Collected data
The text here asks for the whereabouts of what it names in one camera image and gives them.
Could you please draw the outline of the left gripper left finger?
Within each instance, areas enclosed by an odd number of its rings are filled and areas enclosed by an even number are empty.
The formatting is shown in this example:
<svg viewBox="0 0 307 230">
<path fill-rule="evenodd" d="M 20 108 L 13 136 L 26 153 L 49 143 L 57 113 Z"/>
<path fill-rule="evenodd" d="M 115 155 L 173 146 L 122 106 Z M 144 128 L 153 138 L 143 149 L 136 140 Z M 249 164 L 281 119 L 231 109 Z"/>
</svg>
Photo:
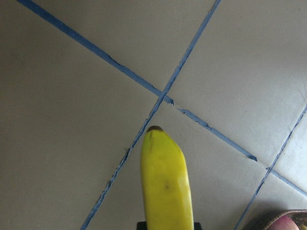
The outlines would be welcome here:
<svg viewBox="0 0 307 230">
<path fill-rule="evenodd" d="M 136 226 L 136 230 L 147 230 L 146 221 L 138 222 Z"/>
</svg>

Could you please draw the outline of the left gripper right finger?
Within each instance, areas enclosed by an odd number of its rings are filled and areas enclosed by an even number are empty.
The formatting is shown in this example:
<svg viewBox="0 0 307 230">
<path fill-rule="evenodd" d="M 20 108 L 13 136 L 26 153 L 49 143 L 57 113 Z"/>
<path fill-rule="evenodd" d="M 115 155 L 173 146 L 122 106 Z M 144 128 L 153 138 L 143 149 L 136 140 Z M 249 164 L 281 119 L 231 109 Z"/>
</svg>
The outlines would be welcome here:
<svg viewBox="0 0 307 230">
<path fill-rule="evenodd" d="M 194 222 L 194 230 L 202 230 L 202 226 L 199 222 Z"/>
</svg>

[TASK INSTRUCTIONS]:
Since the pictures don't belong in the copy, copy only the rest of the entries above exactly.

[TASK ANSWER]:
The text here asks for the whereabouts of what it names in one camera image and gives them.
Could you please draw the outline of the left gripper left finger?
Within each instance, areas enclosed by an odd number of its rings are filled and areas enclosed by an even number are empty.
The formatting is shown in this example:
<svg viewBox="0 0 307 230">
<path fill-rule="evenodd" d="M 20 108 L 13 136 L 26 153 L 49 143 L 57 113 Z"/>
<path fill-rule="evenodd" d="M 115 155 L 173 146 L 122 106 Z M 144 128 L 153 138 L 143 149 L 136 140 Z M 249 164 L 281 119 L 231 109 Z"/>
</svg>
Photo:
The outlines would be welcome here:
<svg viewBox="0 0 307 230">
<path fill-rule="evenodd" d="M 136 226 L 136 230 L 147 230 L 146 221 L 138 222 Z"/>
</svg>

Could you please draw the outline of the left gripper right finger?
Within each instance, areas enclosed by an odd number of its rings are filled and areas enclosed by an even number are empty.
The formatting is shown in this example:
<svg viewBox="0 0 307 230">
<path fill-rule="evenodd" d="M 20 108 L 13 136 L 26 153 L 49 143 L 57 113 Z"/>
<path fill-rule="evenodd" d="M 115 155 L 173 146 L 122 106 Z M 144 128 L 153 138 L 143 149 L 136 140 Z M 249 164 L 281 119 L 231 109 Z"/>
</svg>
The outlines would be welcome here:
<svg viewBox="0 0 307 230">
<path fill-rule="evenodd" d="M 194 222 L 194 230 L 202 230 L 202 226 L 199 222 Z"/>
</svg>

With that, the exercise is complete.